Show Author's information Xiaofei WangXiaowen ChengHuiling LiuXiaohuan MuHao Zheng,( )
National Engineering Technology Research Center for Fruit and Vegetable Processing, Key Open Laboratory of Fruit and Vegetable Processing, Ministry of Agriculture and Rural Affairs, Beijing Key Laboratory of Food Non-Thermal Processing, College of Food Science and Nutritional Engineering, China Agricultural University, Beijing 100083, China

Peer review under responsibility of Tsinghua University Press.

Abstract

Due to the complex natures of dietary food components, it is difficult to elucidate how the compounds affect host health. Dietary food often selectively presents its mechanism of action on different cell types, and participates in the modulation of targeted cells and their microenvironments within organs. However, the limitations of traditional in vitro assays or in vivo animal experiments cannot comprehensively examine cellular heterogeneity and the tissue-biased influences.
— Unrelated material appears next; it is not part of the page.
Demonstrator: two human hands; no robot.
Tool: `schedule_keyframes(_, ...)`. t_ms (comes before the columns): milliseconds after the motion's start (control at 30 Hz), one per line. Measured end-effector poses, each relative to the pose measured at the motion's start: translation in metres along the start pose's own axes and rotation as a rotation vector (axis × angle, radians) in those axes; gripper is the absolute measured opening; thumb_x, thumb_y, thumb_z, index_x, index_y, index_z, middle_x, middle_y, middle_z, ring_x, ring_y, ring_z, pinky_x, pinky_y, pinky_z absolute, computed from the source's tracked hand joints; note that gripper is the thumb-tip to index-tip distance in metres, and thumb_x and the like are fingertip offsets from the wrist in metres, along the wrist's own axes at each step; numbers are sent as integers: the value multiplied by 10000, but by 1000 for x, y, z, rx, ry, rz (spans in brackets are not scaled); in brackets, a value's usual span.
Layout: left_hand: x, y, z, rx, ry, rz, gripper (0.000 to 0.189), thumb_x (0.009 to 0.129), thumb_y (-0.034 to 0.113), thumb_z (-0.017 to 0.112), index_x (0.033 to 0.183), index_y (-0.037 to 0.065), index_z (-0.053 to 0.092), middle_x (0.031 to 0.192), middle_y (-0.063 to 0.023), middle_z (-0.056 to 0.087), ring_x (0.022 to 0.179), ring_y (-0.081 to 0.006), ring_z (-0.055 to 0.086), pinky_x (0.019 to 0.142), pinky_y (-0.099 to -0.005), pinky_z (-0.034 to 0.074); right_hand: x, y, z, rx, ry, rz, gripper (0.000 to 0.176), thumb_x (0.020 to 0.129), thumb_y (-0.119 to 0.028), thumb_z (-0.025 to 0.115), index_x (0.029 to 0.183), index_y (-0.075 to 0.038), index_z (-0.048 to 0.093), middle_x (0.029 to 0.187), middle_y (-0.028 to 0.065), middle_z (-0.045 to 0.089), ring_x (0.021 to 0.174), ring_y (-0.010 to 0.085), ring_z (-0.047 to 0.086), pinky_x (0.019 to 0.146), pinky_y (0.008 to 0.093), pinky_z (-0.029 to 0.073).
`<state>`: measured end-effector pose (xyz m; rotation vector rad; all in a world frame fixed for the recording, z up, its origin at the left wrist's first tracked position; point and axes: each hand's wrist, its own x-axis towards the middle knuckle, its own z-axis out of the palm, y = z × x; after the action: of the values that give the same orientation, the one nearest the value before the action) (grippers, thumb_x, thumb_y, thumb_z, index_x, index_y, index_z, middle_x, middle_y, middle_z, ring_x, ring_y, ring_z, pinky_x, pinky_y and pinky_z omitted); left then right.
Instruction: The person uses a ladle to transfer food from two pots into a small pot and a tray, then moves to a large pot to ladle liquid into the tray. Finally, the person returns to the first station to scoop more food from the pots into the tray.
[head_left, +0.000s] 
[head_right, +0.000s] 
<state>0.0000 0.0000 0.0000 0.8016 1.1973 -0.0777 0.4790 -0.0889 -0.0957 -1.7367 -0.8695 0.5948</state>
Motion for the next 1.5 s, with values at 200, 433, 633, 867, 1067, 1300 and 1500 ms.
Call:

Single-cell RNA sequencing (scRNA-seq) has emerged as an indispensable methodology to decompose tissues into different cell types for the demonstration of transcriptional profiles of individual cells. ScRNA-seq applications has been summarized on three typical organs (brain, liver, kidney), and two representative immune-and tumor related health problems. The everincreasing role of scRNA-seq in dietary food research with further improvement can provide sub-cellular information and the coupling between other cellular modalities. In this review, we propose utilizing scRNAseq to more effectively capture the subtle and complex effects of food chemicals, and how they may lead to health problems at single-cell resolution. This novel technique will be valuable to elucidate the underlying mechanism of both the health benefits of food nutrients and the detrimental consequences food toxicants at the cellular level.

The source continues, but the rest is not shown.